[Stored entries]
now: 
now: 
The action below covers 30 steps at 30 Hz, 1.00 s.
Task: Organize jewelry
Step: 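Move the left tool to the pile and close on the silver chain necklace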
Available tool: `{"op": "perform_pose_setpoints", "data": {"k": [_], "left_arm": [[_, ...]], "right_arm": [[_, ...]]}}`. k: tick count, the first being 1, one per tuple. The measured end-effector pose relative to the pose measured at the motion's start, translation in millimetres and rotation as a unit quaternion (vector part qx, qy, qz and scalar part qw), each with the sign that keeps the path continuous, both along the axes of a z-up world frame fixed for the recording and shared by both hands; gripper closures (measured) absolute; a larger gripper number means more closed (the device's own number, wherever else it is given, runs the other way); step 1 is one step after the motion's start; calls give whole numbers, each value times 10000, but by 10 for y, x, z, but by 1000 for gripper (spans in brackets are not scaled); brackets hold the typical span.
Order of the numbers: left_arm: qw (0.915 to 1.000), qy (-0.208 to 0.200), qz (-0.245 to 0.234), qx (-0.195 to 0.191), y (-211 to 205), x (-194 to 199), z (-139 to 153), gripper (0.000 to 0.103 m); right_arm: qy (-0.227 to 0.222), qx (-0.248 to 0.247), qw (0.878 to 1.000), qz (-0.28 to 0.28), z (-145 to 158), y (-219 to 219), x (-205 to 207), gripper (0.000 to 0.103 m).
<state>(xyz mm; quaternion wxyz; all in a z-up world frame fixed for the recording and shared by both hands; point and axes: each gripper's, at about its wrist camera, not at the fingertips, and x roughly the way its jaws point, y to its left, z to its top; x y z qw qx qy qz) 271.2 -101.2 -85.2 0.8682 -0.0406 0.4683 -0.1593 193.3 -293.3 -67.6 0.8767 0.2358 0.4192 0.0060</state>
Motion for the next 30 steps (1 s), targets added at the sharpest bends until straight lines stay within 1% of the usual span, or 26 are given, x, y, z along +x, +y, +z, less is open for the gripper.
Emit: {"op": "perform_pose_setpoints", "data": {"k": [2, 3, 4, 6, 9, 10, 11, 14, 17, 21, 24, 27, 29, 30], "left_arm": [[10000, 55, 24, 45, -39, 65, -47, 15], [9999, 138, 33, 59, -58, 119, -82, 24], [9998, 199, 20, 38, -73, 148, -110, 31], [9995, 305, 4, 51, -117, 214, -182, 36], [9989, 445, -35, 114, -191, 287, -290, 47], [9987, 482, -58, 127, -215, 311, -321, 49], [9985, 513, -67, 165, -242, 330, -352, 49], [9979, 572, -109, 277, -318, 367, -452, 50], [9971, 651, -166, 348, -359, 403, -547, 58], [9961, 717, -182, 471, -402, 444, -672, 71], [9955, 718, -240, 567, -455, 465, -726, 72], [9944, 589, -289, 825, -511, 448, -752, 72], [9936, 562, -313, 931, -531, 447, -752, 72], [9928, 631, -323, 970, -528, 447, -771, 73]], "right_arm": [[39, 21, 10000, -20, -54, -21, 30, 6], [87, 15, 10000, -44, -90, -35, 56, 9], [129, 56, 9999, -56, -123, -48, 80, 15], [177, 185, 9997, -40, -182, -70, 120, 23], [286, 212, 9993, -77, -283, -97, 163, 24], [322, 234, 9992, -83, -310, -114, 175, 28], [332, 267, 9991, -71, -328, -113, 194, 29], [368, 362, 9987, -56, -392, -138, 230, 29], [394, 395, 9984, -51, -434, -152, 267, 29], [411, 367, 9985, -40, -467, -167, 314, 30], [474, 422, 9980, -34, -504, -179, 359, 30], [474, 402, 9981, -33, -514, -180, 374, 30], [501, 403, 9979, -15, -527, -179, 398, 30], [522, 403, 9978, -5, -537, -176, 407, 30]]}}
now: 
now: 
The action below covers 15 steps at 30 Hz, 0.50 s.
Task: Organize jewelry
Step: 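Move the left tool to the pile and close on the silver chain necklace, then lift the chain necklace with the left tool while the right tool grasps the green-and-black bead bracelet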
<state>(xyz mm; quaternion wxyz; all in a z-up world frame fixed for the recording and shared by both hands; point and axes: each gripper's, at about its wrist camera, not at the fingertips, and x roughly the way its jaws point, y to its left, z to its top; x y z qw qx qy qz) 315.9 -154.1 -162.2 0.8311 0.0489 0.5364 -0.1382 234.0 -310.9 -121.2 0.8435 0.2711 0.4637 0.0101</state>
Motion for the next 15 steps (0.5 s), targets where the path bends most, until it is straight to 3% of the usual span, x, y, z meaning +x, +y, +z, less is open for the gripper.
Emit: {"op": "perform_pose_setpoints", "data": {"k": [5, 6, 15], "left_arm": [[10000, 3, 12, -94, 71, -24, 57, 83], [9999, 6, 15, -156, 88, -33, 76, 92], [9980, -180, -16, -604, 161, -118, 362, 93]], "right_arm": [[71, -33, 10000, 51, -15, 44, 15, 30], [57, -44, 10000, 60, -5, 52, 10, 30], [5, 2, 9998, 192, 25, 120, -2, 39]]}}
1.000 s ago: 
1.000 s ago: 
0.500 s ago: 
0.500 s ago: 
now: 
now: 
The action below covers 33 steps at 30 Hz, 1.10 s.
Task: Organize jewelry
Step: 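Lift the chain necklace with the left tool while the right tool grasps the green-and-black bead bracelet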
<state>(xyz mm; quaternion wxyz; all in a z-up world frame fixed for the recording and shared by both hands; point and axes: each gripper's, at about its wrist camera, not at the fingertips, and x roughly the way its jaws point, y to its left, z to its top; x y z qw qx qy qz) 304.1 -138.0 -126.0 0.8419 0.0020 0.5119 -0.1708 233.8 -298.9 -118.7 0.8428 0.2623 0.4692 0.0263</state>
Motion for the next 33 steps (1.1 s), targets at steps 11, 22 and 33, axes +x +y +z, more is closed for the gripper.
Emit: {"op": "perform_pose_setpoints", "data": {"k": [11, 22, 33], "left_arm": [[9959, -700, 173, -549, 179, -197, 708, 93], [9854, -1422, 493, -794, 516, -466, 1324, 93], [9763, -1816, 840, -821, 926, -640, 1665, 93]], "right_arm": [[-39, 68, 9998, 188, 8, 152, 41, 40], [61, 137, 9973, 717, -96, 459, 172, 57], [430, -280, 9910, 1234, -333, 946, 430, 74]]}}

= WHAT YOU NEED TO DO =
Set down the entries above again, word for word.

= TASK RESULT =
now: 
now: 
The action below covers 30 steps at 30 Hz, 1.00 s.
Task: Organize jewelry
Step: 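Move the left tool to the pile and close on the silver chain necklace
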Available tool: `{"op": "perform_pose_setpoints", "data": {"k": [_], "left_arm": [[_, ...]], "right_arm": [[_, ...]]}}`. k: tick count, the first being 1, one per tuple. The measured end-effector pose relative to the pose measured at the motion's start, translation in millimetres and rotation as a unit quaternion (vector part qx, qy, qz and scalar part qw), each with the sign that keeps the path continuous, both along the axes of a z-up world frame fixed for the recording and shared by both hands; gripper closures (measured) absolute; a larger gripper number means more closed (the device's own number, wherever else it is given, runs the other way); step 1 is one step after the motion's start; calls give whole numbers, each value times 10000, but by 10 for y, x, z, but by 1000 for gripper (spans in brackets are not scaled); brackets hold the typical span.
Order of the numbers: left_arm: qw (0.915 to 1.000), qy (-0.208 to 0.200), qz (-0.245 to 0.234), qx (-0.195 to 0.191), y (-211 to 205), x (-194 to 199), z (-139 to 153), gripper (0.000 to 0.103 m); right_arm: qy (-0.227 to 0.222), qx (-0.248 to 0.247), qw (0.878 to 1.000), qz (-0.28 to 0.28), z (-145 to 158), y (-219 to 219), x (-205 to 207), gripper (0.000 to 0.103 m).
<state>(xyz mm; quaternion wxyz; all in a z-up world frame fixed for the recording and shared by both hands; point and axes: each gripper's, at about its wrist camera, not at the fingertips, and x roughly the way its jaws point, y to its left, z to its top; x y z qw qx qy qz) 271.2 -101.2 -85.2 0.8682 -0.0406 0.4683 -0.1593 193.3 -293.3 -67.6 0.8767 0.2358 0.4192 0.0060</state>
Motion for the next 30 steps (1 s), targets added at the sharpest bends until straight lines stay within 1% of the usual span, or 26 are given, x, y, z along +x, +y, +z, less is open for the gripper.
Emit: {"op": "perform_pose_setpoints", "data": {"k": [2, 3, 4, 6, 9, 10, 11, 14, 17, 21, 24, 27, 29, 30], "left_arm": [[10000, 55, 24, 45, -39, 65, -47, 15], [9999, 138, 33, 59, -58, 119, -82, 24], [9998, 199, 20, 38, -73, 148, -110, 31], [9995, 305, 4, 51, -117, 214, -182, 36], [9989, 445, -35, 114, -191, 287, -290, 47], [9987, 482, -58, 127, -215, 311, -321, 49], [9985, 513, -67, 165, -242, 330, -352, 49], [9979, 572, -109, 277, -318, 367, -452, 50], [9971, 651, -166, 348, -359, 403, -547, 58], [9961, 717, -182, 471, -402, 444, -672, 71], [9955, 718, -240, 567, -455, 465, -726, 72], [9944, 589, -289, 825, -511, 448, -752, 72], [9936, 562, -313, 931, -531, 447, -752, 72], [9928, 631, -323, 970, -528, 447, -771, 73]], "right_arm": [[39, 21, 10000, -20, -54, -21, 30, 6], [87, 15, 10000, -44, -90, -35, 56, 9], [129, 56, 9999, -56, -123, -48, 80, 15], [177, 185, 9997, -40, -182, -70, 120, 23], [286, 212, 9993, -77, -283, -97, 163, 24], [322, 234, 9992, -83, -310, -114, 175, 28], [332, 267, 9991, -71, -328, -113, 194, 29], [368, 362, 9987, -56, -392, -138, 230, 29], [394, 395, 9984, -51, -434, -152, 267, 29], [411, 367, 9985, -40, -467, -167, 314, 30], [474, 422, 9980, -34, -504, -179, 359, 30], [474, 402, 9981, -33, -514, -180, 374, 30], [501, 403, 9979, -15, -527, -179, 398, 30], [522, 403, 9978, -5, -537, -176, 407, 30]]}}
now: 
now: 
The action below covers 15 steps at 30 Hz, 0.50 s.
Task: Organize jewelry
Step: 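Move the left tool to the pile and close on the silver chain necklace, then lift the chain necklace with the left tool while the right tool grasps the green-and-black bead bracelet
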<state>(xyz mm; quaternion wxyz; all in a z-up world frame fixed for the recording and shared by both hands; point and axes: each gripper's, at about its wrist camera, not at the fingertips, and x roughly the way its jaws point, y to its left, z to its top; x y z qw qx qy qz) 315.9 -154.1 -162.2 0.8311 0.0489 0.5364 -0.1382 234.0 -310.9 -121.2 0.8435 0.2711 0.4637 0.0101</state>
Motion for the next 15 steps (0.5 s), targets where the path bends most, until it is straight to 3% of the usual span, x, y, z meaning +x, +y, +z, less is open for the gripper.
Emit: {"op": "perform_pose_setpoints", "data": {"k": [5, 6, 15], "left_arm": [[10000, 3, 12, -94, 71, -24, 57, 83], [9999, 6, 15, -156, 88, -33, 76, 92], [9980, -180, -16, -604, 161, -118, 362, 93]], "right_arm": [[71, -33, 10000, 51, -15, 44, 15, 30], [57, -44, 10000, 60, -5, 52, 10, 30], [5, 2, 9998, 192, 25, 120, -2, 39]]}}
1.000 s ago: 
1.000 s ago: 
0.500 s ago: 
0.500 s ago: 
now: 
now: 
The action below covers 33 steps at 30 Hz, 1.10 s.
Task: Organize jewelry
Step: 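Lift the chain necklace with the left tool while the right tool grasps the green-and-black bead bracelet
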<state>(xyz mm; quaternion wxyz; all in a z-up world frame fixed for the recording and shared by both hands; point and axes: each gripper's, at about its wrist camera, not at the fingertips, and x roughly the way its jaws point, y to its left, z to its top; x y z qw qx qy qz) 304.1 -138.0 -126.0 0.8419 0.0020 0.5119 -0.1708 233.8 -298.9 -118.7 0.8428 0.2623 0.4692 0.0263</state>
Motion for the next 33 steps (1.1 s), targets at steps 11, 22 and 33, axes +x +y +z, more is closed for the gripper.
Emit: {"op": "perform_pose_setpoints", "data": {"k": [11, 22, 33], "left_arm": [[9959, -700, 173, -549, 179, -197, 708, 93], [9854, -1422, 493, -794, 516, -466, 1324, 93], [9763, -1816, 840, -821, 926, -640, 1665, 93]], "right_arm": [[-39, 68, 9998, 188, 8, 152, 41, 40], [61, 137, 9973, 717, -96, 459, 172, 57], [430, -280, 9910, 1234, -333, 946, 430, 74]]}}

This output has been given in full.